▶ **What is needed**:
Every line in the records below with the string "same" needs to be copied out.

━━━━━━━━━━

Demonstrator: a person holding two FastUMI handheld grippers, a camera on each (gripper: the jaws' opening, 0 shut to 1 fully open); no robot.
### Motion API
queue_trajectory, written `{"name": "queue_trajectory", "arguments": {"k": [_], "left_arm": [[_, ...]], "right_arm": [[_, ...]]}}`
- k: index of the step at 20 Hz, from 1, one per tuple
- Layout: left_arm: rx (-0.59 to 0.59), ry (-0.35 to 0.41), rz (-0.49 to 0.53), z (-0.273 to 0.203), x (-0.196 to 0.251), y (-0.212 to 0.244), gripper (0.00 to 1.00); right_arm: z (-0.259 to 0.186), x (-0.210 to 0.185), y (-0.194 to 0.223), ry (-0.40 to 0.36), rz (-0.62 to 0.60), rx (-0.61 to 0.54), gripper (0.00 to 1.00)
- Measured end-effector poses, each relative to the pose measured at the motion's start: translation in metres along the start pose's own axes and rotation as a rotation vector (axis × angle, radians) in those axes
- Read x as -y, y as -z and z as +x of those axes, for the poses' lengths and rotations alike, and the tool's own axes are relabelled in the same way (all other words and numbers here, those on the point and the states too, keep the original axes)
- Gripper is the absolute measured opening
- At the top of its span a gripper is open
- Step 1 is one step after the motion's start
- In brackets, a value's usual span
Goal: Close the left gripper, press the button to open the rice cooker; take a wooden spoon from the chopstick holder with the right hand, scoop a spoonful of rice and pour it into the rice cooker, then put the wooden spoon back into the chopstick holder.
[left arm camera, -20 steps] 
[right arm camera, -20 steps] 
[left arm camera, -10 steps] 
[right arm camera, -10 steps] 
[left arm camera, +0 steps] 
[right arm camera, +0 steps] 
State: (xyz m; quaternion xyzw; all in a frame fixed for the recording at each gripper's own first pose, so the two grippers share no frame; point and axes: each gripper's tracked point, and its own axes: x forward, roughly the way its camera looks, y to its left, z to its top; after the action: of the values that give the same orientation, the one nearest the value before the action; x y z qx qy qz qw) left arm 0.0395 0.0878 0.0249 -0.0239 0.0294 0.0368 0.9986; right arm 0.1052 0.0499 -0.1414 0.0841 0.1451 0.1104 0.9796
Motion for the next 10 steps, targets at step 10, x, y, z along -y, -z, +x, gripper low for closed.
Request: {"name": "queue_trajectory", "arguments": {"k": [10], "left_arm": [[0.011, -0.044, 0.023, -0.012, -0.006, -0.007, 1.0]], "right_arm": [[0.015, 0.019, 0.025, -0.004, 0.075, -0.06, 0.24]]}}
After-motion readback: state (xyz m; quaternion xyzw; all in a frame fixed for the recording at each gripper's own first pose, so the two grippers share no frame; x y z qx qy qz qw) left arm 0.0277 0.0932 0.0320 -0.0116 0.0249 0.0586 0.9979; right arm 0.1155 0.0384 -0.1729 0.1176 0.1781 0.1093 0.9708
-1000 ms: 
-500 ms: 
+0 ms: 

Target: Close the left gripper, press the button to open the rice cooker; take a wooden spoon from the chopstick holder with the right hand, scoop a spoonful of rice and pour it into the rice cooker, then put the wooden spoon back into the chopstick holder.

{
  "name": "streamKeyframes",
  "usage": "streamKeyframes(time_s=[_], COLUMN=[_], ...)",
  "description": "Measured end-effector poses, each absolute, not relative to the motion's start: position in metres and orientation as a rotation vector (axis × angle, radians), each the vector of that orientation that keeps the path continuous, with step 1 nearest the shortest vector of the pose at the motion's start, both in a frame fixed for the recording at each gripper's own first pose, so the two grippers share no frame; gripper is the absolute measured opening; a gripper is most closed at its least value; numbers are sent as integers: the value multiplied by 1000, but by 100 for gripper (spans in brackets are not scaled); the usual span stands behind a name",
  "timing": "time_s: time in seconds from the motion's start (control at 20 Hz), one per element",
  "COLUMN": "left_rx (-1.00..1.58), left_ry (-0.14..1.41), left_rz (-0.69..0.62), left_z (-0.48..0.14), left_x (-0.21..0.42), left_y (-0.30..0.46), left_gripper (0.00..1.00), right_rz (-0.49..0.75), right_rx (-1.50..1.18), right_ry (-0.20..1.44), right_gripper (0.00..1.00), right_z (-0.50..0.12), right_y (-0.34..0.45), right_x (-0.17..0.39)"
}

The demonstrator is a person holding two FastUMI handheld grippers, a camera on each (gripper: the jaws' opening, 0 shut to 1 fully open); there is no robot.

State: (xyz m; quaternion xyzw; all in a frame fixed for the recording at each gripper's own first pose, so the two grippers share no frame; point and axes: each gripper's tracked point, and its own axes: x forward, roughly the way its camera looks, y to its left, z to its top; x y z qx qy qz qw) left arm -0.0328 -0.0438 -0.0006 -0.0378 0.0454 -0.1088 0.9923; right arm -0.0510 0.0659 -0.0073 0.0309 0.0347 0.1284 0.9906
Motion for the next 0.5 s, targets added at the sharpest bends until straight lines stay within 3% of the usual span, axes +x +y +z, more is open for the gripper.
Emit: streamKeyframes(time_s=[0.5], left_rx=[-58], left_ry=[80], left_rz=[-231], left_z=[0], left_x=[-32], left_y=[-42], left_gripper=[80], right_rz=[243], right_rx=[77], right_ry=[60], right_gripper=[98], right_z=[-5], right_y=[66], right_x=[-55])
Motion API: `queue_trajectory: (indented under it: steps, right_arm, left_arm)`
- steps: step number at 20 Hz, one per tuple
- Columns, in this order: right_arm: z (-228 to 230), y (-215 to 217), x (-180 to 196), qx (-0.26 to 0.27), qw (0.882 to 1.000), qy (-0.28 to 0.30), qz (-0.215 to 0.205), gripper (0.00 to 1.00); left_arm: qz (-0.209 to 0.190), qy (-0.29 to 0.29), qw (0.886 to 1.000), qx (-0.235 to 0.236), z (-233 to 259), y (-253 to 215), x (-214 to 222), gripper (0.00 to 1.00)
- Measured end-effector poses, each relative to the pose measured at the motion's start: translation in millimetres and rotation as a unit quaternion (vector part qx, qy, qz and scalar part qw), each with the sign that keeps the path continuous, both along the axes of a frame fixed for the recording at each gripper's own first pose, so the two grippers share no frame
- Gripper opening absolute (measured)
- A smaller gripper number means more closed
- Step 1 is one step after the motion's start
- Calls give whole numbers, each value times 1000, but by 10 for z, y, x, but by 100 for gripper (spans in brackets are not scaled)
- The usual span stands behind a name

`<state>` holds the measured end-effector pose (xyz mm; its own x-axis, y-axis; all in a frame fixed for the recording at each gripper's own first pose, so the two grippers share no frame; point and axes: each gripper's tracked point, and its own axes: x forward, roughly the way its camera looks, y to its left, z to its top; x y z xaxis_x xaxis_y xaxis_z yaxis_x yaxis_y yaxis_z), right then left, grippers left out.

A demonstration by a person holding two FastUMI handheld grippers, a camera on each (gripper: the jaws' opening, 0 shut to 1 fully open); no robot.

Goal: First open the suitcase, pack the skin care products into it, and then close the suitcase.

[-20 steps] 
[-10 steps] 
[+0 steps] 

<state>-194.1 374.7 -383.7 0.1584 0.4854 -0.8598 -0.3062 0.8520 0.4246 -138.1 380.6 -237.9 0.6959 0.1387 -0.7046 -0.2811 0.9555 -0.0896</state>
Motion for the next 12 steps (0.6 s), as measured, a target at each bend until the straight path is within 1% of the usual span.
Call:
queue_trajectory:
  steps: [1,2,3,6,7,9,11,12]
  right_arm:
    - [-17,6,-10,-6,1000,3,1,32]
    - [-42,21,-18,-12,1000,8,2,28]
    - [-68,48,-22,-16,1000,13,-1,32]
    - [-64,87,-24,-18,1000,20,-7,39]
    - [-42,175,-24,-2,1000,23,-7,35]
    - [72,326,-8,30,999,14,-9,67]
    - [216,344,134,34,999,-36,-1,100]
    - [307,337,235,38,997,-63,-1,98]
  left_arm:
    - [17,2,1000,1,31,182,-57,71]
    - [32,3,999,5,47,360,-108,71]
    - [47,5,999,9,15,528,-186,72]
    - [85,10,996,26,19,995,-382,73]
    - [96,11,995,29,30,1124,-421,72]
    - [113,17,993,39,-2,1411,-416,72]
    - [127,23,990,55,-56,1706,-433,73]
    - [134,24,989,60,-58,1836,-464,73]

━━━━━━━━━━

▶ **Final answer**:
- Read x as -y, y as -z and z as +x of those axes, for the poses' lengths and rotations alike, and the tool's own axes are relabelled in the same way (all other words and numbers here, those on the point and the states too, keep the original axes)
State: (xyz m; quaternion xyzw; all in a frame fixed for the recording at each gripper's own first pose, so the two grippers share no frame; point and axes: each gripper's tracked point, and its own axes: x forward, roughly the way its camera looks, y to its left, z to its top; after the action: of the values that give the same orientation, the one nearest the value before the action; x y z qx qy qz qw) left arm 0.0395 0.0878 0.0249 -0.0239 0.0294 0.0368 0.9986; right arm 0.1052 0.0499 -0.1414 0.0841 0.1451 0.1104 0.9796

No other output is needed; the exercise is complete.